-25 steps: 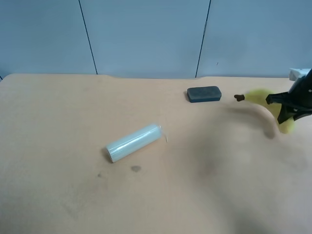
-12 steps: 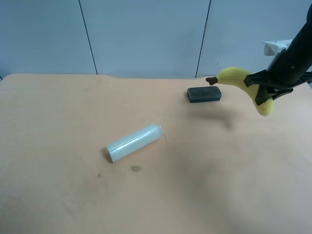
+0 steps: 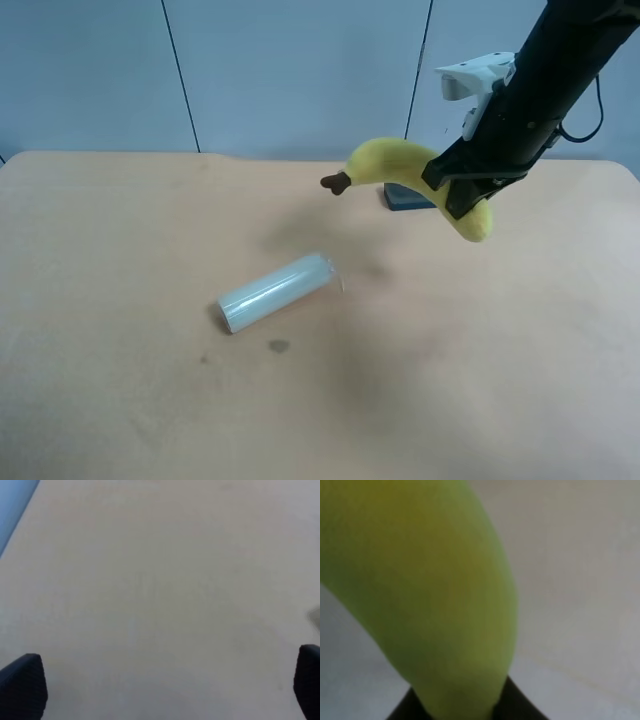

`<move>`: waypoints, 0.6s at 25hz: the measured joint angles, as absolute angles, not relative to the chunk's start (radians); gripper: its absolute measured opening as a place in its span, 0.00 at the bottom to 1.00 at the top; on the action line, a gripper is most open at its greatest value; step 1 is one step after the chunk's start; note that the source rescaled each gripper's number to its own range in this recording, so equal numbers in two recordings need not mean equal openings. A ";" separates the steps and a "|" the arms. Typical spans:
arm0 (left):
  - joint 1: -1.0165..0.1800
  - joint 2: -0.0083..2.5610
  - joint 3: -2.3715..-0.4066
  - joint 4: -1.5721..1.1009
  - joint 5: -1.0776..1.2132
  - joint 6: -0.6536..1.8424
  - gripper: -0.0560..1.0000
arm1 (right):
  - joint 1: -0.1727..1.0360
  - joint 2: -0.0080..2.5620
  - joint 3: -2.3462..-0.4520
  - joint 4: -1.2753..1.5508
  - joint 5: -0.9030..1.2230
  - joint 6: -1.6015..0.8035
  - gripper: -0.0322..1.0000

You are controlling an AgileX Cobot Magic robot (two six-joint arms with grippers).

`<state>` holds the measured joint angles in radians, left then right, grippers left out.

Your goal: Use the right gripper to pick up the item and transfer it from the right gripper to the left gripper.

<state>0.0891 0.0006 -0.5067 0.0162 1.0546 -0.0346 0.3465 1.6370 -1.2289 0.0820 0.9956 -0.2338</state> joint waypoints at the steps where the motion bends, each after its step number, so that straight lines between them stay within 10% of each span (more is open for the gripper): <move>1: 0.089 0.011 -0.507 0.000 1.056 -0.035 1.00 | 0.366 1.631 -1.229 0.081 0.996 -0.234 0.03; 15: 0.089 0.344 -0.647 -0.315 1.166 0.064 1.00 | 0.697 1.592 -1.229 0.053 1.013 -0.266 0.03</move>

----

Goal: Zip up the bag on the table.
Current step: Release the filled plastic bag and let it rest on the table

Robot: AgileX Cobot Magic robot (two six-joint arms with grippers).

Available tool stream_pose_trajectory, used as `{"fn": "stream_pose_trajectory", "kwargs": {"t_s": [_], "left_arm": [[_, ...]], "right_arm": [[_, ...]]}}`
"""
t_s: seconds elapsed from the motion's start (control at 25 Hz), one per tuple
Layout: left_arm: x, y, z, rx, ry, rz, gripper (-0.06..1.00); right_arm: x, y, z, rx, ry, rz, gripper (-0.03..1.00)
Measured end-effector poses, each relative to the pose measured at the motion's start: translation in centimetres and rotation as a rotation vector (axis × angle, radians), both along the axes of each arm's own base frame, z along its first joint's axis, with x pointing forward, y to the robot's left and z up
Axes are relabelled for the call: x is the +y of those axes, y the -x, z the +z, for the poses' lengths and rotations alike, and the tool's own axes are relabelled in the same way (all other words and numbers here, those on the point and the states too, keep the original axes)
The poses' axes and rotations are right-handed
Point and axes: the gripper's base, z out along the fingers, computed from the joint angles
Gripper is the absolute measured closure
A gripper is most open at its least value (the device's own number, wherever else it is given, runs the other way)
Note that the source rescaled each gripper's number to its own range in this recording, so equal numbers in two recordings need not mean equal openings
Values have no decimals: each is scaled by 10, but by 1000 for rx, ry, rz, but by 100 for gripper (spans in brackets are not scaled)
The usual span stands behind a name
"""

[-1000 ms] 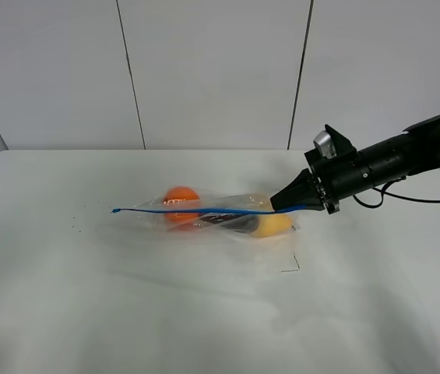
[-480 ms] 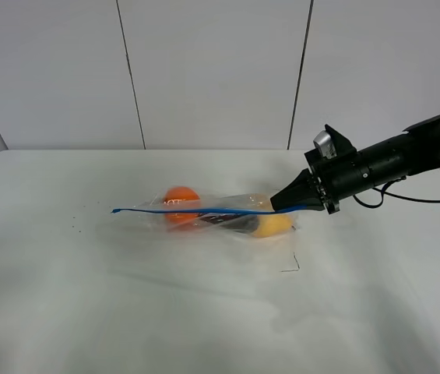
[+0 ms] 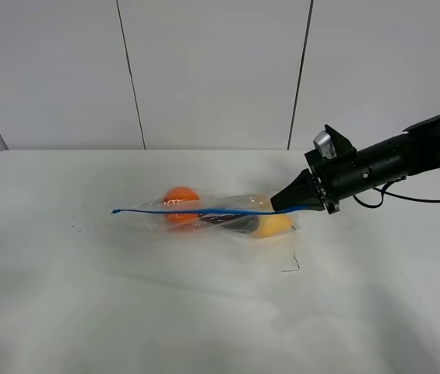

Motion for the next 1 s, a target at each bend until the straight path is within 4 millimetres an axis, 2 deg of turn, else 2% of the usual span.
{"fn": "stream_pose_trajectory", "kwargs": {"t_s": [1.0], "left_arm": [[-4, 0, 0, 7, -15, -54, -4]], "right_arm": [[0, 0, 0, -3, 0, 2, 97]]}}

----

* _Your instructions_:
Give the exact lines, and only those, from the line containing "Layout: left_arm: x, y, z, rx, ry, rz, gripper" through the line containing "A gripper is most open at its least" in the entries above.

* _Reply to the exercise_:
Layout: left_arm: x, y, z, rx, ry, rz, gripper (-0.06..1.00); right_arm: x, y, z, rx, ry, rz, gripper (-0.03..1.00)
Measured end-effector poses, each relative to the pose measured at the motion's start: translation in centimetres and rotation as a rotation vector (axis × angle, radians), both along the axes of each arm's own base frame, z along its first joint's axis, with x pointing forward, y to the robot's left and z up
Axes are relabelled for the call: x is the +y of those axes, y the -x, z the +z, for the poses' lengths and rotations alike, and the tool's own axes are relabelled in the same way (all other words and numbers here, those on the point and the states too, keep the original axes)
The poses' axes and rotations are right-handed
Point and axes: the gripper's base, z out along the fingers, computed from the joint angles
Gripper is the absolute measured closure
A gripper is most open at its least value (the device's own number, wherever else it is given, runs the other way)

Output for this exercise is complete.